Recently, nearly one thousand car companies attended the Shanghai Auto Show, where electrification and intelligentization were the standard equipment for many car companies. The intelligent functions of cars, such as intelligent cabins, self-driving and cloud service, depict the future of intelligent cars.
It is expected that by 2025, the global number of intelligent connected vehicle will approach 74 million, including 28 million in China. Intelligent vehicle industry ushered in a golden period of development.
To realize the human-computer interaction in vehicles, supportive computational power and related algorithms are essential in speech recognition, speech synthesis, and natural language processing.
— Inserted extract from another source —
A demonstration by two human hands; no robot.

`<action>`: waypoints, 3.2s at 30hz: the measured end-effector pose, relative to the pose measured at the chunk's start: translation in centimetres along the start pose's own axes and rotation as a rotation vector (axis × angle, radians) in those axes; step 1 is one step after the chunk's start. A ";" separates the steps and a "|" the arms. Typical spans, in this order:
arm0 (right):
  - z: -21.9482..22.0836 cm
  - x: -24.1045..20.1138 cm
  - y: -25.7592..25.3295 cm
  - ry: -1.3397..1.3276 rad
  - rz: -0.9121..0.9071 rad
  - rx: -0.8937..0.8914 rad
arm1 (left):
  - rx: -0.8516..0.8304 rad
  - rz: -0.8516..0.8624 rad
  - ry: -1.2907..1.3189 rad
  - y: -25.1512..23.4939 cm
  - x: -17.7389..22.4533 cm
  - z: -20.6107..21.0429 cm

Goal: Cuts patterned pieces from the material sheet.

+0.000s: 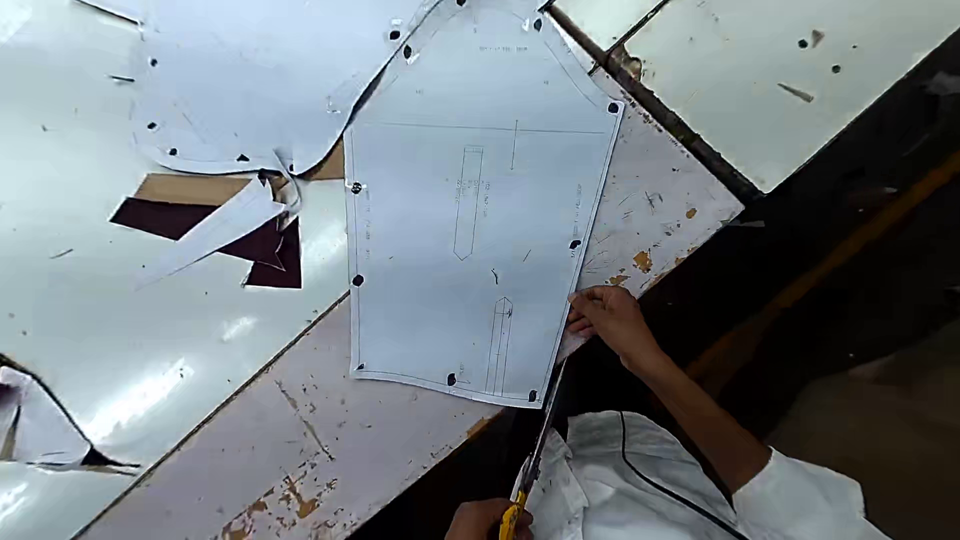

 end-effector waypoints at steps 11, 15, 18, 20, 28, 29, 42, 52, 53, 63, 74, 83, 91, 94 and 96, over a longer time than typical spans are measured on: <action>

Algorithms, as well, can certainly benefit from massive, accurate, and matched data. As electricity is the dynamic source for electric cars, data is the dynamic source for AI.
In order to help with the implementation and optimization of intelligent cars, Magic Data Tech recently updated two open-source datasets available for cars in the MagicHub: In-vehicle Noise Datasets and the Mandarin Chinese Scripted Speech Corpus—In-Vehicle Scene.
In-Vehicle Noise Datasets
This open-source dataset consists of in-vehicle noise from multiple sources, which may include tire noise, engine noise, radio, human voice, etc. (Click here to download)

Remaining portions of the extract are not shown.